Bei unserem „Projekt Aufbruch Quartier“ im Diakonischen Werk ist häufig die Ausgangslage, dass Kirchengemeinden Räume und Gebäude haben, die neue Funktionen bekommen und mit neuen Aktivitäten belebt werden sollen. Deshalb laden wir Kirchengemeinden, diakonische Einrichtungen der verfassten Kirche und diakonische Träger zu einem sogenannten „Trialog“ ein. Dabei wird geklärt, welche Ideen und interessante Lösungsansätze entwickelt und wie die Quartiere belebt werden können. Für die Städte und Gemeinden, in denen die Quartiere liegen, kommen diese Überlegungen gerade jetzt zu einem sehr günstigen Zeitpunkt. Weil an vielen Orten der Bezug zum Quartier und die öffentliche Debatte, wie zukünftig Menschen gemeinsam leben wollen, wächst und die Bedeutung der Quartiere und ihre Belebung zunehmend als kommunale Aufgabe begriffen wird. In diesem Zusammenhang werden wir als Kooperationspartner und Mitgestalter von Quartieren für Kommunalverwaltungen und die Kommunalpolitik immer interessanter. Dies gilt sowohl für alte Bestandsquartiere wie auch für die neu entstehenden Neubauviertel. Kirche und Diakonie gewinnt in diesem Sinne an Bedeutung in der Städten und Gemeinden.

Wer finanziert Quartiersprojekte und Quartiersarbeit?

Ähnlich wie bei der Sozialraumorientierung gibt es bisher wenig explizite Stellen für Quartiersarbeit, die in der Regel von den Kommunen finanziert werden. Oder es handelt sich – ebenfalls kommunal finanziert – um Stellenanteile, die im Kontext komplexerer Aufgaben eben auch die Quartiersarbeit umfassen, bspw. in einem Familienzentrum, einem Nachbarschaftstreff, einem Gemeinwesenzentrum oder in einem Mehrgenerationenhaus.  Ansonsten erfolgen Finanzierungen projektgebunden und zeitlich befristet.

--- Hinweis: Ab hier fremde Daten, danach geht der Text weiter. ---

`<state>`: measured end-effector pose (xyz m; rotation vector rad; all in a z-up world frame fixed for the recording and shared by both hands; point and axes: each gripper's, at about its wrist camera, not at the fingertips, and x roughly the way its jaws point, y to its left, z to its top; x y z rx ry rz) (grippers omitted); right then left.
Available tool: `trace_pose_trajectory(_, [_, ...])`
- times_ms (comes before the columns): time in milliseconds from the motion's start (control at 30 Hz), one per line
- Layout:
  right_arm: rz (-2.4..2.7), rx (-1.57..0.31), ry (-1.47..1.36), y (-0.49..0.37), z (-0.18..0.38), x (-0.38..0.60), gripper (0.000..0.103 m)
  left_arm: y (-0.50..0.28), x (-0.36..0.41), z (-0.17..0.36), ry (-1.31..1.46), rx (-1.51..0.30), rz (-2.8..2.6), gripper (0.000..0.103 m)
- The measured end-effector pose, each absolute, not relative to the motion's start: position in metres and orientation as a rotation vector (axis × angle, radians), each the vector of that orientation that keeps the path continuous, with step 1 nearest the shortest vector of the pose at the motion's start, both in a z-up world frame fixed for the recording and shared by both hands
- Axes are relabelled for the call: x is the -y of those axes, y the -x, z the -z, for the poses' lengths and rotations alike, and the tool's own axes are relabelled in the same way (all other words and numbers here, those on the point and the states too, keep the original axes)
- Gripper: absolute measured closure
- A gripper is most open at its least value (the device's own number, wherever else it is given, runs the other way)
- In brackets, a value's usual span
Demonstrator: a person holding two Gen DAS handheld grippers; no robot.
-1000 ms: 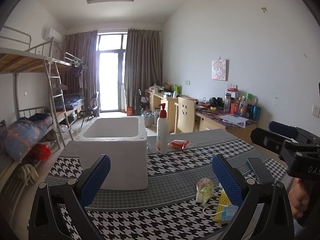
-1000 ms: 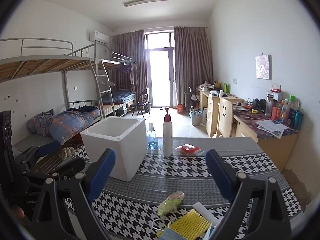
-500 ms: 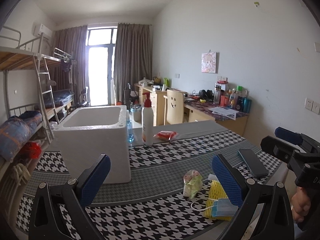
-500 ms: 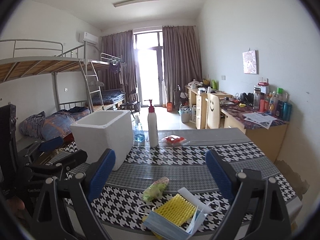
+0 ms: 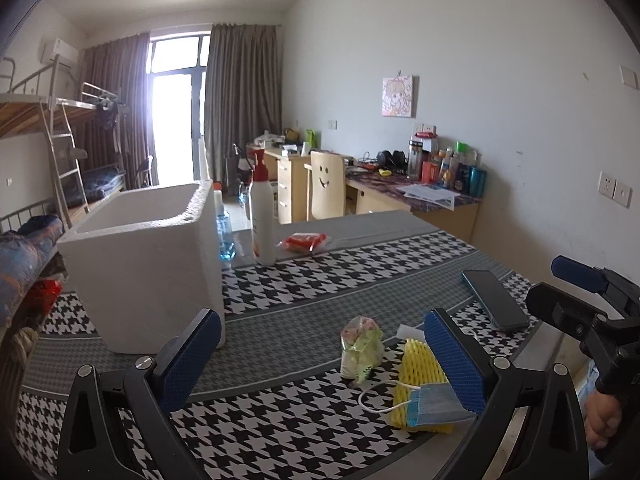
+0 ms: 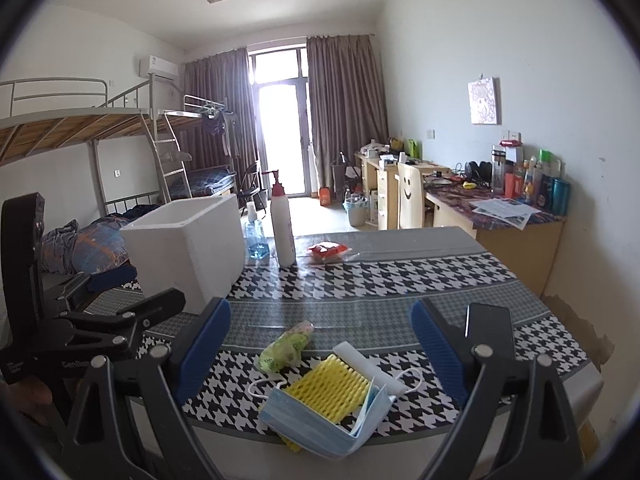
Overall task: Organize soft objects
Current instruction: 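Grasp the green plastic bag with the left gripper while the right grasps the blue mask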
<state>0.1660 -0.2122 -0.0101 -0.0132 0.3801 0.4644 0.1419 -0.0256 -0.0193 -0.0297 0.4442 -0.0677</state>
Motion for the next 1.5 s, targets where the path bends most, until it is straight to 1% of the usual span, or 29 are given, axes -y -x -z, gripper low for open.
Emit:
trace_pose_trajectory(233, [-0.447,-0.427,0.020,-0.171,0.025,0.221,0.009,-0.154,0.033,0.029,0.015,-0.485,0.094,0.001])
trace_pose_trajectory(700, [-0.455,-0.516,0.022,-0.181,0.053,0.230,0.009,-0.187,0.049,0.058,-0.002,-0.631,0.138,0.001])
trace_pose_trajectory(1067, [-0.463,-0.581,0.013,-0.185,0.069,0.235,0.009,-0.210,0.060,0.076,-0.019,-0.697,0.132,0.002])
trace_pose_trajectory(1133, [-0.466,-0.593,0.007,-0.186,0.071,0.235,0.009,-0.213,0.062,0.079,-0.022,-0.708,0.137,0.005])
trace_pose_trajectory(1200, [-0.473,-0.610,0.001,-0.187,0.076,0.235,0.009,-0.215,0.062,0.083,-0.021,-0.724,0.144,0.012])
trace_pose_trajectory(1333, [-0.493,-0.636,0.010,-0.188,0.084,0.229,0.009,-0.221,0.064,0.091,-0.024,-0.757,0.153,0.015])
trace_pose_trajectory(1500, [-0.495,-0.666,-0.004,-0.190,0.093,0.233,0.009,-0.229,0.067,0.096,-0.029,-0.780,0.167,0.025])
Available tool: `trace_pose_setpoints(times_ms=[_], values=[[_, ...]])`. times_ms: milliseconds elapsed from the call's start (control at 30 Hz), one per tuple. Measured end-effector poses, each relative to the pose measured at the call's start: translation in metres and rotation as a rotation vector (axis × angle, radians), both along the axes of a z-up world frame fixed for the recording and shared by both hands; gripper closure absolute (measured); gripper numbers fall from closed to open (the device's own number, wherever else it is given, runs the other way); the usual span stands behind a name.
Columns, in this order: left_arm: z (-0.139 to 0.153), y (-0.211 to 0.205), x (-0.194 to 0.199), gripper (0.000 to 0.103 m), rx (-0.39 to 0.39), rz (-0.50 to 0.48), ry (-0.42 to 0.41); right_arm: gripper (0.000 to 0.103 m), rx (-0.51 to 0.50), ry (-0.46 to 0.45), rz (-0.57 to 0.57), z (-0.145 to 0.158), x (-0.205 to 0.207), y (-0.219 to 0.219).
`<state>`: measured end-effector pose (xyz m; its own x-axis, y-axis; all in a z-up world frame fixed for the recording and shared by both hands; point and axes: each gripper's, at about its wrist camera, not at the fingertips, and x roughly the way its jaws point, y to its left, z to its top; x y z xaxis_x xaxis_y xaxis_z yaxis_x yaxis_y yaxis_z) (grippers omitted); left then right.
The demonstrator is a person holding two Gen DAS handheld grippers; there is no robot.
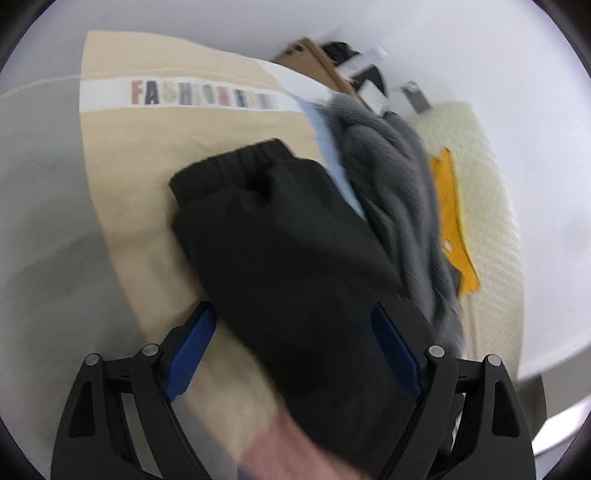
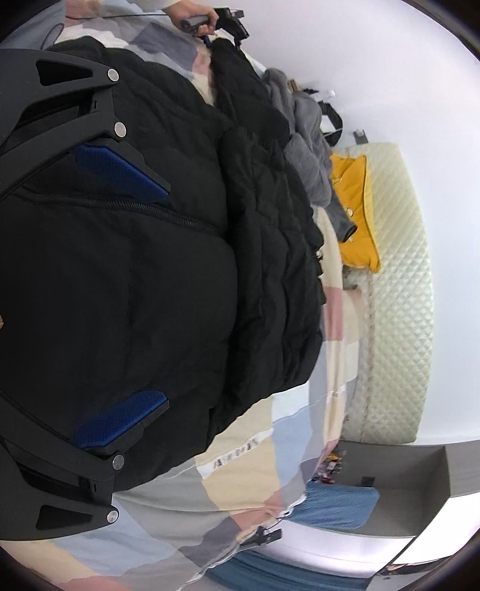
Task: Fold large clothes
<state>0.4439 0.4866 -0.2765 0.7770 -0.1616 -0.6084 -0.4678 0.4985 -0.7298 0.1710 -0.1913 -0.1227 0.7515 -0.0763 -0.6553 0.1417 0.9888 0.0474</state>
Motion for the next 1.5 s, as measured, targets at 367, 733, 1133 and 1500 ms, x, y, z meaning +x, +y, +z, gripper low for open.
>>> trace_pose_setpoints(times_ms=[367, 733, 1133, 1500], values=[[0.006, 0.001, 0.027, 0.08, 0.033, 0.036, -0.008, 0.0, -0.014, 0.025, -0.054, -0.008, 0.017, -0.002], [0.093, -0.015, 0.003, 0.093, 0.174, -0.002, -0.034, 0.0, -0.004, -0.035, 0.004, 0.013, 0.001, 0.001], [0.229, -0.077, -0.027, 0.094, 0.314, -0.056, -0.146, 0.0, 0.038, -0.099, 0.073, 0.032, -0.018, -0.002], [0.348, -0.193, -0.05, 0.095, 0.47, -0.183, -0.28, 0.0, 0.085, -0.168, 0.061, 0.051, -0.026, -0.048]])
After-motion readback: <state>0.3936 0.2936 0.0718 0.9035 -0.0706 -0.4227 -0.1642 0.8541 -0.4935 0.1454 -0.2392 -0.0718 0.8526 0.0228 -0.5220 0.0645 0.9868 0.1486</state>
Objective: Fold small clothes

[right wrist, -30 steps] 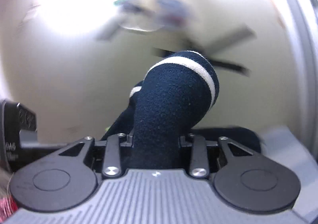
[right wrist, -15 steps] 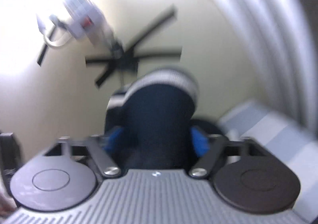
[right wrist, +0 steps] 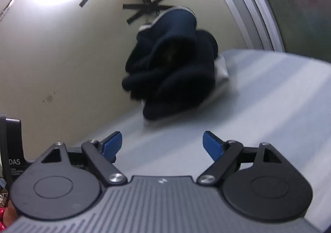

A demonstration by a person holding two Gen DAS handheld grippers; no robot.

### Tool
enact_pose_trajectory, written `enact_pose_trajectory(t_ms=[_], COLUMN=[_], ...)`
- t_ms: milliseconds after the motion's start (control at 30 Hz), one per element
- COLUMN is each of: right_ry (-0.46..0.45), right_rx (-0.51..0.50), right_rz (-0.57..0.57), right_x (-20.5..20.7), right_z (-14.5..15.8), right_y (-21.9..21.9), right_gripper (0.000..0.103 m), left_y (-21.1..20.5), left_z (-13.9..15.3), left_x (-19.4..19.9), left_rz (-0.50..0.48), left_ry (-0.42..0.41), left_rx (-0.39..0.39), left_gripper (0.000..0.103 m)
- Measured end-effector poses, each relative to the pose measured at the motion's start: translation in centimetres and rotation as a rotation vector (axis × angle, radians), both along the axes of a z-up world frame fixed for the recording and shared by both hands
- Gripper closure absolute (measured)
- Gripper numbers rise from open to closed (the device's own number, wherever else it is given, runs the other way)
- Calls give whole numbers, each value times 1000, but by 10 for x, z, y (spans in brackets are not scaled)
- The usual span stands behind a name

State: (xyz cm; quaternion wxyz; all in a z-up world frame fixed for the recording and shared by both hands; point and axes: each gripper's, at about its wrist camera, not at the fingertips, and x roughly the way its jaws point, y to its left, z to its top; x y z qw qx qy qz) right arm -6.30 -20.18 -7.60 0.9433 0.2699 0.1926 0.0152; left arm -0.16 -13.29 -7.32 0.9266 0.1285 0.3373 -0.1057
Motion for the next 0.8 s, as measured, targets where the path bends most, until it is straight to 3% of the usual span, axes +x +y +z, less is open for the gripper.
enact_pose_trajectory(t_ms=[200, 400, 800], right_ry=[52, 23, 10], right_rx=[-23, -52, -106], right_rz=[-52, -90, -90], right_x=[-9, -15, -14], right_z=[-6, -7, -6], right_y=[9, 11, 18], right_gripper=[15, 14, 14], left_y=[13, 12, 21], left_z=[-7, -8, 2], left_x=[-16, -19, -20], left_rz=[-16, -20, -29], left_ry=[-26, -96, -66], left_rx=[6, 35, -27], left_gripper=[0, 0, 0])
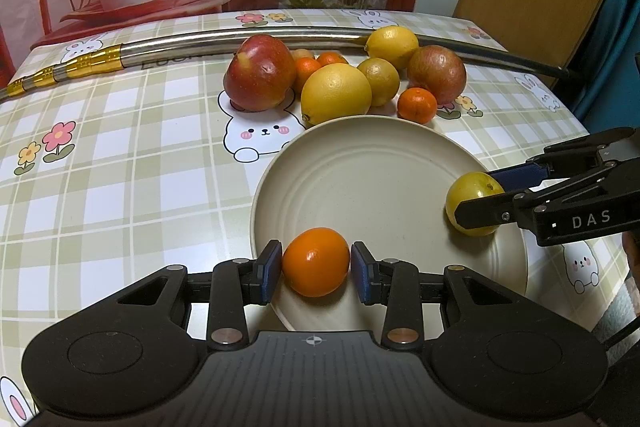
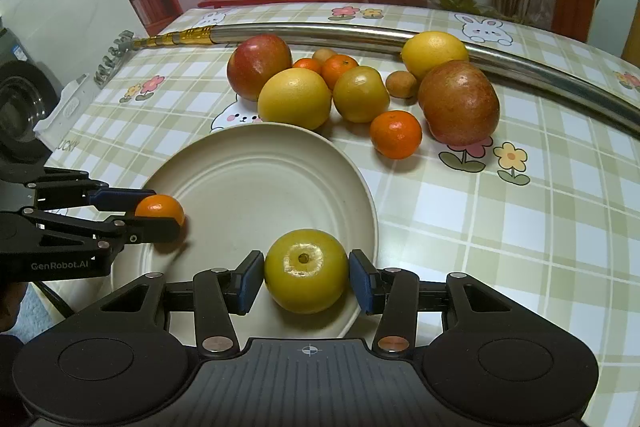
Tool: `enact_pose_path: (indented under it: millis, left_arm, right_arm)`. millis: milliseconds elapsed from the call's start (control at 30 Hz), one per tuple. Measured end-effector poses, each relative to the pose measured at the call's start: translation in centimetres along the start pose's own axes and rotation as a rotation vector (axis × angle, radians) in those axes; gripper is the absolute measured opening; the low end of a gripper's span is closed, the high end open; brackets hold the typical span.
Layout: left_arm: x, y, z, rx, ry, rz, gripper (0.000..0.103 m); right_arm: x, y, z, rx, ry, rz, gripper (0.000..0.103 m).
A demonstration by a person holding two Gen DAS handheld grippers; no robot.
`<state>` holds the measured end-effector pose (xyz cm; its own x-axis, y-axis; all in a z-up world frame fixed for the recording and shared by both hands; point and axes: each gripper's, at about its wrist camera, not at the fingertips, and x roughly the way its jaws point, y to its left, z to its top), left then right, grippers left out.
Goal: Organize fruits
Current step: 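Lower the tangerine and plum into the beige plate and open both grippers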
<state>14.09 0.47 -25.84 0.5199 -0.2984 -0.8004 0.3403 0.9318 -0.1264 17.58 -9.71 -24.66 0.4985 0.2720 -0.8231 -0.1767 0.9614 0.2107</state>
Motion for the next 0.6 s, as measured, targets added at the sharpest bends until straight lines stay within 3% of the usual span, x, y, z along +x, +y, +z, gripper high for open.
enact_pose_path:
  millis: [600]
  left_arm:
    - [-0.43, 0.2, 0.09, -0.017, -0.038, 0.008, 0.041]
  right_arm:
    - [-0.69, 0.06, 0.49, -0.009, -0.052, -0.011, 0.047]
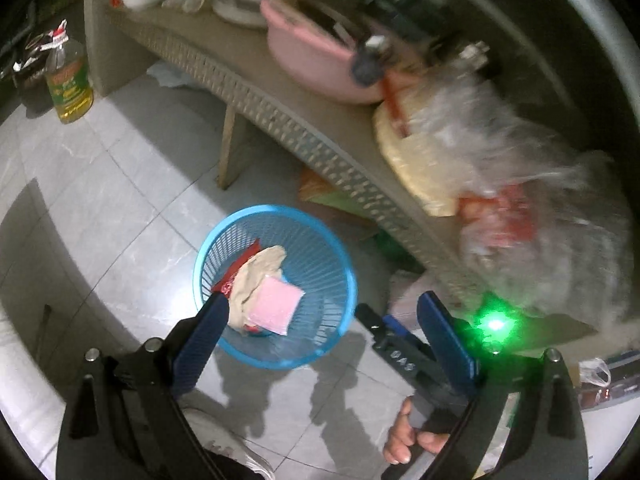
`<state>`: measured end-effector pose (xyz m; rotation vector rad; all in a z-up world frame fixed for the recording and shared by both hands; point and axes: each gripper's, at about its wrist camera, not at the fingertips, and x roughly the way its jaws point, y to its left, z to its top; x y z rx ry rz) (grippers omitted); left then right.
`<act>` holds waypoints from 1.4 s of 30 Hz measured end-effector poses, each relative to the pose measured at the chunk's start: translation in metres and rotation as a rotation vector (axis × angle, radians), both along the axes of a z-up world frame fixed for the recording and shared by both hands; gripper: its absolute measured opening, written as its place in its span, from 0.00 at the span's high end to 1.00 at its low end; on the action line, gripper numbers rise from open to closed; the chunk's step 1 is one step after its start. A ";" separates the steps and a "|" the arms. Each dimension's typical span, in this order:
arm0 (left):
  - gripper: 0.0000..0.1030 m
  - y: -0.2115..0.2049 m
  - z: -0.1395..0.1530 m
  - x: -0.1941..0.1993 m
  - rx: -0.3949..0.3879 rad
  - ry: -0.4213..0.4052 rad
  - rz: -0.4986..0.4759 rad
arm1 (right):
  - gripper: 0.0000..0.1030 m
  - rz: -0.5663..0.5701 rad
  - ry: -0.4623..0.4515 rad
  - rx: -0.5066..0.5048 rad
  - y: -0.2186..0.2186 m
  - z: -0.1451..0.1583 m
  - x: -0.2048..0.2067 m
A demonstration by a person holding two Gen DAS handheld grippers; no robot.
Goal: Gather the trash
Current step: 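Open both grippers to drop the sponge and paper into the wastebasket, then bring both tools back up over the table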
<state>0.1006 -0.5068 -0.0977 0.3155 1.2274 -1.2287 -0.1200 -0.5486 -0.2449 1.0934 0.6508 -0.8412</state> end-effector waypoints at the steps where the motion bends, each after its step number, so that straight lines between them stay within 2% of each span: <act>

Welche Zielrichtung hat Quartiersarbeit, was soll sie erreichen? Und wer sind die
Zielgruppen von Quartiersarbeit?

Quartiersarbeit setzt am Territorium an und führt Menschen und Institutionen zusammen. Die Arbeit ist grundsätzlich nicht festgelegt auf bestimmte Zielgruppen. Sie richtet sich an Menschen von 0 bis 100 Jahre. Sie versteht sich inklusiv und hat benachteiligte und teilhabe eingeschränkte Menschen ebenso im Blick wie privilegierte und gut situierte Bürgerinnen und Bürgern im Quartier. Aufgabenschwerpunkte werden im Austausch von Institutionen, Bürgern und Verwaltungen entwickelt und die dafür notwendigen Raumangebote geplant. Deshalb handelt es sich beim Quartiersansatz um ein Konzept großer Offenheit und vielfältiger Gestaltungmöglichkeiten für diakonische Träger und Kirchengemeinden. Eine riesige Chance zur Gestaltung der Zukunft.

Welche Rolle spielen die Anbieter von sozialen Dienstleistungen, etwa diakonische Träger, in Quartiersprojekten?

Quartiersarbeit  braucht diakonische Träger, ihre Ideen und Nähe zu den Menschen in den Quartieren. Deshalb sind die Träger und ihre Mitarbeiter:innen häufig auch der Motor von Prozessen und ein Quell innovativer Ideen. Sie sind auch Motivatoren und Mutmacher für Bürger:innen, die etwas verändern wollen. Und sie sind immer wieder auch Türöffner zu den Verwaltungen in den Städten. Sie suchen nach Wegen, die Verantwortlichen der lokalen Politik für die Quartiersanliegen zu interessieren und ihre Unterstützung für die Umsetzung von Planungsideen zu gewinnen.